[TASK INSTRUCTIONS]: Please return all lines in the listing holding the word "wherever".

++++ RECORD SET

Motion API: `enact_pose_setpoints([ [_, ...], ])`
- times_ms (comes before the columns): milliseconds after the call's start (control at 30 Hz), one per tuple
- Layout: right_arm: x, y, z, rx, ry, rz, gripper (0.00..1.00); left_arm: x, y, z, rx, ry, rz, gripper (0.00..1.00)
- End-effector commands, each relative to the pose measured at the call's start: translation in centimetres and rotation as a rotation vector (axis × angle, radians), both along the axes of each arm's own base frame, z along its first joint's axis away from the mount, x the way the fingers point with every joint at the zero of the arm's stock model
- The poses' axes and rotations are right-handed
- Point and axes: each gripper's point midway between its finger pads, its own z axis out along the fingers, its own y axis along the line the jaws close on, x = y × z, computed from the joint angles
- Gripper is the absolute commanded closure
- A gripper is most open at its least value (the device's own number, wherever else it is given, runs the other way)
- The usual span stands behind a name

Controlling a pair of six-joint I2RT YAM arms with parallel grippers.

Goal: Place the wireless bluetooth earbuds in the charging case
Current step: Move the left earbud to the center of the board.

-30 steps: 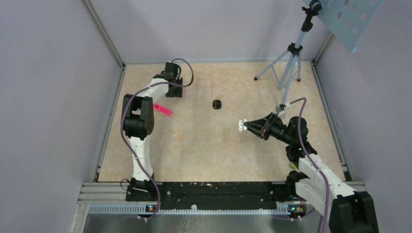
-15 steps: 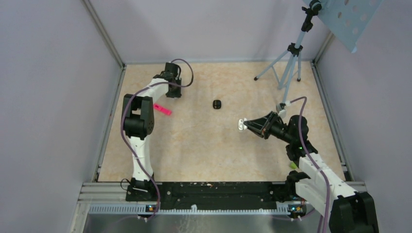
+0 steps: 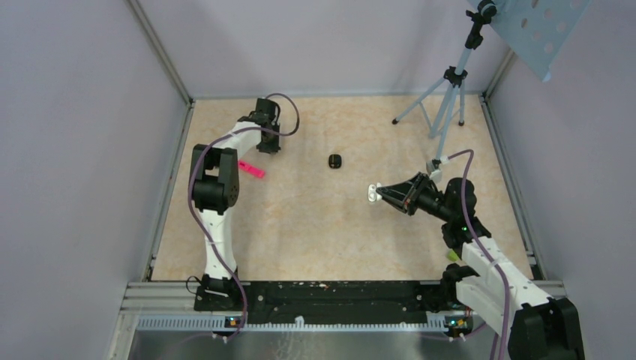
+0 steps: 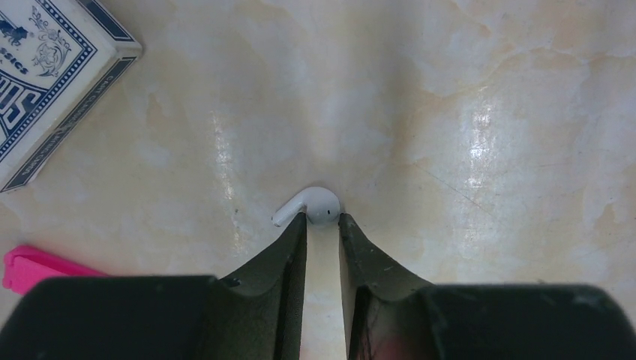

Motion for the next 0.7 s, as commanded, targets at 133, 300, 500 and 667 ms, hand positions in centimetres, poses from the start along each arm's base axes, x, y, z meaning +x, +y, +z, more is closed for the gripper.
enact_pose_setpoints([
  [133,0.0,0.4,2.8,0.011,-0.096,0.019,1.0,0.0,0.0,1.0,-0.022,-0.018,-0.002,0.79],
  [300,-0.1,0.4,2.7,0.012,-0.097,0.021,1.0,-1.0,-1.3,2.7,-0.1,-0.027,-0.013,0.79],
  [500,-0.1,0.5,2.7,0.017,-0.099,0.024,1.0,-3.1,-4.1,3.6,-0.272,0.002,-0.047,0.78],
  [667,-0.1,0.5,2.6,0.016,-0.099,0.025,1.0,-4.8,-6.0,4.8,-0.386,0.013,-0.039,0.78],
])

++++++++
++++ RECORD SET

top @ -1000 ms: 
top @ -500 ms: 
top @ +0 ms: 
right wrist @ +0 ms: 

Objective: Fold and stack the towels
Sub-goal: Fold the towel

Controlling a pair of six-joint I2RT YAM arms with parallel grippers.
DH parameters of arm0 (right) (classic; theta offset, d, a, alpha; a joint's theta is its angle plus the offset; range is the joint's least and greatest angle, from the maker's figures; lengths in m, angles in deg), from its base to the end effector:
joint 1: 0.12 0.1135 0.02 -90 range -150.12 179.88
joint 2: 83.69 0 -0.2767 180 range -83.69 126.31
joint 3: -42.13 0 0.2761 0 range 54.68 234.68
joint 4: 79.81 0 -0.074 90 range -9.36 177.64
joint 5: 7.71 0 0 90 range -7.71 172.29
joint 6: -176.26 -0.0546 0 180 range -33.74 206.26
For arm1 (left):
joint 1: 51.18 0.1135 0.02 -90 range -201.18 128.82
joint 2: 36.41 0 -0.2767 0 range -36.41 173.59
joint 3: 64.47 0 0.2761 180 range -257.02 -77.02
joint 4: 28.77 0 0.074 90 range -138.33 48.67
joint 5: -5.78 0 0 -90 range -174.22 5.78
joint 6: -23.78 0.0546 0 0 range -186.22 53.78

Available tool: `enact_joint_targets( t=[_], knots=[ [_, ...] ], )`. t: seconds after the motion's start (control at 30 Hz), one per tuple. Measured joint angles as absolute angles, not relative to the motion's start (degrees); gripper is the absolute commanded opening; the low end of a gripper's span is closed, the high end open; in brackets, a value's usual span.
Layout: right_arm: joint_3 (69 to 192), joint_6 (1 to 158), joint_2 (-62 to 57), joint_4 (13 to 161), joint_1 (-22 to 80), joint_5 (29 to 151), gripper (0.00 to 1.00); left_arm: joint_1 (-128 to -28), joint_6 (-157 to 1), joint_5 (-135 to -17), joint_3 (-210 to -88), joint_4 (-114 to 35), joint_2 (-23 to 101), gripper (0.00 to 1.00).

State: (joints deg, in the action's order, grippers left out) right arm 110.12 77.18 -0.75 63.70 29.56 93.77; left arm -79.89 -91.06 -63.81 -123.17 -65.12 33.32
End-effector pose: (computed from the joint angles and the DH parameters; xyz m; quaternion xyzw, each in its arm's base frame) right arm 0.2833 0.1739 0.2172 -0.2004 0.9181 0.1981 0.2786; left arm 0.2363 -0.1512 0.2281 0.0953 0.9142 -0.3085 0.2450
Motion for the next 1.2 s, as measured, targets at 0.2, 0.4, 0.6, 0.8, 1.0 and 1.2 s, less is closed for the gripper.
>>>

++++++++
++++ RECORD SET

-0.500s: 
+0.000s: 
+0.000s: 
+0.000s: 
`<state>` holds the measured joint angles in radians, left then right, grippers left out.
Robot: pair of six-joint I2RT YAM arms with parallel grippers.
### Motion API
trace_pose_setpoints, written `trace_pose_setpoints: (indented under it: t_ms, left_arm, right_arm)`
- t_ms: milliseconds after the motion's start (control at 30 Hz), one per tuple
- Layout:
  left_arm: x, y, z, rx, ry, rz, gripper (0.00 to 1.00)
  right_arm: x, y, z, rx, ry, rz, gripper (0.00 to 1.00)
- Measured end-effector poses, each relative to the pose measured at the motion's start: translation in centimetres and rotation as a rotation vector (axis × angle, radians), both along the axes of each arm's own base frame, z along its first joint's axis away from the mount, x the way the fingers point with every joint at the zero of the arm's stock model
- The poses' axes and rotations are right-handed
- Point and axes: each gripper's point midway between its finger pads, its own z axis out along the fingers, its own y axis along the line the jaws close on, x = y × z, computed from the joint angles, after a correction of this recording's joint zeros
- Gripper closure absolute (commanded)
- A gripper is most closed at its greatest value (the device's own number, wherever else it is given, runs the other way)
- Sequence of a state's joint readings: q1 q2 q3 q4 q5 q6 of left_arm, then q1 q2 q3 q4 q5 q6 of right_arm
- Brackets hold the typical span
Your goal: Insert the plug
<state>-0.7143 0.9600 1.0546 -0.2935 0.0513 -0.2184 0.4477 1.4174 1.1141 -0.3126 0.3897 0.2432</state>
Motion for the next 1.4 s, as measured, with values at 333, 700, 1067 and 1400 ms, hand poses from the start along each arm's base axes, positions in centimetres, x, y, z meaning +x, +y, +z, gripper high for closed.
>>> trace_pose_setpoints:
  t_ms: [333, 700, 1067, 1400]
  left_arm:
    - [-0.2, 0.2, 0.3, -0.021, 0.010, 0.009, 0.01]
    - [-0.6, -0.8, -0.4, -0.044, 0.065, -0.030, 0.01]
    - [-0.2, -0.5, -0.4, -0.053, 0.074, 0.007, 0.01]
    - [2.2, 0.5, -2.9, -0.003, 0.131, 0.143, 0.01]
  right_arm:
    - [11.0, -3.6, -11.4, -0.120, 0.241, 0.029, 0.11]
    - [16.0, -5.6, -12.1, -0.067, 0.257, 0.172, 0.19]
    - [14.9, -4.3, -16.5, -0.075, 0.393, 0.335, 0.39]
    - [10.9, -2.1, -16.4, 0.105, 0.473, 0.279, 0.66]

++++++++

[ANSWER FOR THIS EXERCISE]:
- A gripper is most open at its least value (the device's own number, wherever else it is given, runs the other way)
- A gripper is most closed at its greatest value (the device's own number, wherever else it is given, runs the other way)

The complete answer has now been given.